Fondé en 1975, le groupe L’Harmattan, basé à Paris depuis
sa création, fait partie des rares maisons d’éditions à proposer avec constance
des livres sur les femmes en temps de guerre : rééditions de livres français
ou étrangers épuisés (Sœur Grete Kühnhold, Une infirmière Allemande au
Cameroun, 1913-1916 ; Maria
Zdziarska-Zaleska, Sur les fronts de guerre méconnues, Pologne 1918-1921,
mémoires d’une femme médecin de bataillon ; Ana de Castro Osorio, En
temps de guerre, aux soldats et aux femmes de mon pays, Portugal 1914-1918) ;
documents d’époque commentés (Didier Chauvet, Irma Grese et le procès de
Belsen ) ; études thématiques ( Les Assistantes
sociales dans la tourmente, 1939-1946, de Cyril Le Tallec, etc.) ;
témoignages ( Gargamelle, mon
ambulance guerrière 2ème DB de Edith Vézy ; Des
ambulancières dans les combats de la libération, Suzanne
Lefort-Rouquette ) ; biographies (La Vie brisée d’Eugénie
Djendi de l’Algérie à Ravensbrück, par Dominique Camusso et
Marie-Antoinette Arrio). Le choix est donc vaste et généralement de qualité.
Comme nous pouvons le constater, ces publications ne se
limitent pas à la seule France. Sont traités la Pologne, le Portugal, l’Allemagne,
mais aussi l’Italie et les Etats-Unis d’Amérique dans le cadre du livre La
Grande Guerre et le combat féministe.
Dans le présent post nous avons fait le choix de ne
présenter que quelques-uns des livres cités plus haut, soit ceux parus entre
2008 et 2020.
La Vie brisée d’Eugénie Djendi de l’Algérie à
Ravensbrück, de Dominique Camusso et Marie-Antoinette Arrio, raconte,
un peu à la manière d’une enquête à la fois historique et généalogique, la vie
et le destin tragique d’Eugénie Djendi, née en Algérie, à Bône, en 1923. Elle s’engage
très jeune, à peine âgée de 20 ans, en janvier 1943, dans le Corps féminin des
transmissions (CFT), créé par le général Merlin, en cours de formation à Alger.

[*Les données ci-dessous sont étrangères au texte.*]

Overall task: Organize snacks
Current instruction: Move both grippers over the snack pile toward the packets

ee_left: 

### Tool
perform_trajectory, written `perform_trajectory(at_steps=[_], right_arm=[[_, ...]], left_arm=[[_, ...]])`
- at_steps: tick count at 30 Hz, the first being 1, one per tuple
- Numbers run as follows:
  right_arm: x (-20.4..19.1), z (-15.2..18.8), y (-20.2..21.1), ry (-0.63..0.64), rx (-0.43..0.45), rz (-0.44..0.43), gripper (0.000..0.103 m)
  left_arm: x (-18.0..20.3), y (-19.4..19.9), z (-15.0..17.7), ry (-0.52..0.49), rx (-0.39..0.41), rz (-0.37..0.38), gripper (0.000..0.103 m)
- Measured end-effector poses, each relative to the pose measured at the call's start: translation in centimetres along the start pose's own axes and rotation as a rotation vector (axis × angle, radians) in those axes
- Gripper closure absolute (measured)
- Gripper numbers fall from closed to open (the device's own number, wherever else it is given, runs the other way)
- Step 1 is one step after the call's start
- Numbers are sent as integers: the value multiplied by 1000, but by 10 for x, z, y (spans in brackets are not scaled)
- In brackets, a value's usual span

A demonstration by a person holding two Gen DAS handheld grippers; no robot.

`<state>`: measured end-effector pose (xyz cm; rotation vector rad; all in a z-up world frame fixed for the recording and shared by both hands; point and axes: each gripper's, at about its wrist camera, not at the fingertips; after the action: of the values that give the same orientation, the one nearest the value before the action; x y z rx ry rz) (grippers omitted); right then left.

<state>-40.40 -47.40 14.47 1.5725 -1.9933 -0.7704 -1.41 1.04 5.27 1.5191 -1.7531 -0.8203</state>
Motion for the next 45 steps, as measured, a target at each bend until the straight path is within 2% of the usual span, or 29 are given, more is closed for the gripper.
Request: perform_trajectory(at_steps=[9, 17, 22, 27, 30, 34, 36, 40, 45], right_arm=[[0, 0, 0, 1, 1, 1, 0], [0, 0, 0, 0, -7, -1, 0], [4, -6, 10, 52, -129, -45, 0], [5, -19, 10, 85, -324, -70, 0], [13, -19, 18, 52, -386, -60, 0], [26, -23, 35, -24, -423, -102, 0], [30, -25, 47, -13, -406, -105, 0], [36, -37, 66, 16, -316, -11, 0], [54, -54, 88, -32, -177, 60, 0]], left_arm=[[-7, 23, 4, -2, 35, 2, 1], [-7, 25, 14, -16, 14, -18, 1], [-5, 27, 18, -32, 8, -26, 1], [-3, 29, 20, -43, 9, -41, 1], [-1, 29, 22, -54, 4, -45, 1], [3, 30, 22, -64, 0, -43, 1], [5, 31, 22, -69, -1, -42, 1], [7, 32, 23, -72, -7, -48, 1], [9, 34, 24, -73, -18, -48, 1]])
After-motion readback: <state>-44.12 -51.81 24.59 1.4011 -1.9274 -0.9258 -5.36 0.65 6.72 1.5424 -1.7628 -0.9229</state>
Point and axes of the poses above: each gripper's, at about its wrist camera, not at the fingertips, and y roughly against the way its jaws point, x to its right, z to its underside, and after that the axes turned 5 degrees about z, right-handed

Et que l’on appelle familièrement les Merlinettes. Elle prend part à la dure campagne
de Tunisie.
Transférée en Grande-Bretagne, après avoir été formée par le
Special Operation Executive (SOE), elle est parachutée en France, dans le Loiret,
comme ce fut le cas d’autres jeunes issues du CFT mes à des dates différentes.
Trahies, toutes sont arrêtées à peine ont-elles foulé la terre de France. Eugénie
est déportée vers le camp pour femmes de Ravensbrück le 11 août 1944. Comme l’ensemble
de ses camarades, le 18 janvier 1945 elle est exécutée d’une balle dans la
nuque. Le livre s’appuie sur de solides sources.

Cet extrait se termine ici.